PROBLEM REQUIREMENTS = Please write out the listing again, keeping every character the same.
=== Section Start ===
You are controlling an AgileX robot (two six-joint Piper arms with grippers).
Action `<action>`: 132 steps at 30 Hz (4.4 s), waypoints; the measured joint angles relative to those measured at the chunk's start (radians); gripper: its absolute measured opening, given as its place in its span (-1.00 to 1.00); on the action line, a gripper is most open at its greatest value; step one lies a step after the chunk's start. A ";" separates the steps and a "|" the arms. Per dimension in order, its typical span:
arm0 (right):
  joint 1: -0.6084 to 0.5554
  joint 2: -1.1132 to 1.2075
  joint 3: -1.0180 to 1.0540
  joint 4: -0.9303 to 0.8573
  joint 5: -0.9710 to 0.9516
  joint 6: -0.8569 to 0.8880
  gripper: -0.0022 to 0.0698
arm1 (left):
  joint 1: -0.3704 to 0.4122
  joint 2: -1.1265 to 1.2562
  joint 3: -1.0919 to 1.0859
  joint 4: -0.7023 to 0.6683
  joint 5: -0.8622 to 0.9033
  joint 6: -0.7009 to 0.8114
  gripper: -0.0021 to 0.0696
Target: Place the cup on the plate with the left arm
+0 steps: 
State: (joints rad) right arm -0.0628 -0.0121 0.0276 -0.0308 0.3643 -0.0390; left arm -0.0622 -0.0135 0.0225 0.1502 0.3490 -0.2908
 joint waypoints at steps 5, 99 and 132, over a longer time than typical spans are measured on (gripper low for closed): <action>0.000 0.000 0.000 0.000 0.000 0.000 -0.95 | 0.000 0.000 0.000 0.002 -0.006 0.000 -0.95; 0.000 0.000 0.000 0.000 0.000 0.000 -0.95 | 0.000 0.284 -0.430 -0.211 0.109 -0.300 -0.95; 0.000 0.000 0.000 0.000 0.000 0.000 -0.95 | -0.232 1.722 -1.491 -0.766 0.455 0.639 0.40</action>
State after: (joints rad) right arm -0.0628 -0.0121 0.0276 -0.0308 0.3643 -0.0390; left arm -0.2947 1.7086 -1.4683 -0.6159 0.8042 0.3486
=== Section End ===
RESPONSE AREA =
You are controlling an AgileX robot (two six-joint Piper arms with grippers).
Action `<action>`: 132 steps at 30 Hz (4.4 s), waypoints; the measured joint angles relative to those measured at the chunk's start (radians); gripper: its absolute measured opening, given as its place in its span (-1.00 to 1.00); on the action line, a gripper is most open at its greatest value; step one lies a step after the chunk's start. A ";" separates the steps and a "|" the arms. Per dimension in order, its typical span:
arm0 (right):
  joint 1: -0.6084 to 0.5554
  joint 2: -1.1132 to 1.2075
  joint 3: -1.0180 to 1.0540
  joint 4: -0.9303 to 0.8573
  joint 5: -0.9710 to 0.9516
  joint 6: -0.8569 to 0.8880
  gripper: -0.0022 to 0.0698
arm1 (left):
  joint 1: -0.3704 to 0.4122
  joint 2: -1.1265 to 1.2562
  joint 3: -1.0919 to 1.0859
  joint 4: -0.7023 to 0.6683
  joint 5: -0.8622 to 0.9033
  joint 6: -0.7009 to 0.8114
  gripper: -0.0021 to 0.0696
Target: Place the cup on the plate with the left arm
+0 steps: 
State: (joints rad) right arm -0.0628 -0.0121 0.0276 -0.0308 0.3643 -0.0390; left arm -0.0622 -0.0135 0.0225 0.1502 0.3490 -0.2908
 joint waypoints at steps 5, 99 and 132, over a longer time than typical spans are measured on (gripper low for closed): <action>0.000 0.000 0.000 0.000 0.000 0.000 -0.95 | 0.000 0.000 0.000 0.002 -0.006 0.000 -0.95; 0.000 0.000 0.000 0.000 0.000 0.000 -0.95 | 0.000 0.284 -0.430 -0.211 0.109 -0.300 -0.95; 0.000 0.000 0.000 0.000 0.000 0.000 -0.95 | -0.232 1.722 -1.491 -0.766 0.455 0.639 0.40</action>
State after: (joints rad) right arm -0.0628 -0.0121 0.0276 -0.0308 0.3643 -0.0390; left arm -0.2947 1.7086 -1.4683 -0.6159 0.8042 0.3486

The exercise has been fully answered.